**WORK ORDER:** Give the number of lines in the material below that contain the word "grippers", and nothing else.

————————

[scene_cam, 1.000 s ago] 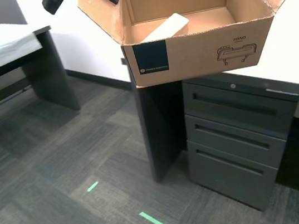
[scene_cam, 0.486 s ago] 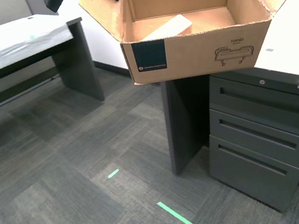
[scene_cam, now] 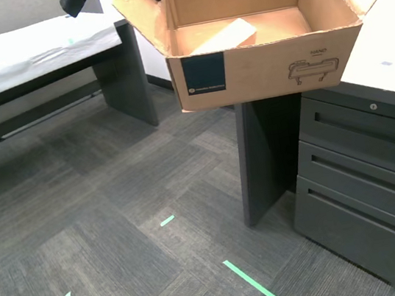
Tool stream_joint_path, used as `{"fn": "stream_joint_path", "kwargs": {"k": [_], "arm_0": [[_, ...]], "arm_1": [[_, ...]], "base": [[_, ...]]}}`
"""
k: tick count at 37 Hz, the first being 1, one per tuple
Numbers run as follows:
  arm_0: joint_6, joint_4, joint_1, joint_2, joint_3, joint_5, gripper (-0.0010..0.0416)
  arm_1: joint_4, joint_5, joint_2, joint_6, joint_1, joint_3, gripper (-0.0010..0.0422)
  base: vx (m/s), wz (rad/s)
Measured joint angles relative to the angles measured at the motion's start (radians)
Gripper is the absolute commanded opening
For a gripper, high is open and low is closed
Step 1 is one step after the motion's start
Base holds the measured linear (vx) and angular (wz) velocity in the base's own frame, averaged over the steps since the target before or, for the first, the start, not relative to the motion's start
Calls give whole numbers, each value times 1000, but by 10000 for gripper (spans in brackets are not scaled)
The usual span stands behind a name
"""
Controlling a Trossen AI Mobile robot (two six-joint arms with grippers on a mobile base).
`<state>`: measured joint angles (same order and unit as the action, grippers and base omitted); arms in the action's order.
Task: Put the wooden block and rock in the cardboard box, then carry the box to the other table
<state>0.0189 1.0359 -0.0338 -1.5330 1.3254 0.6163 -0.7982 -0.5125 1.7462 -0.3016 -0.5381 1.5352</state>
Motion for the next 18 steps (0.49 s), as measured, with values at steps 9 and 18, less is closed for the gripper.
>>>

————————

**RESULT OF THE TASK:** 2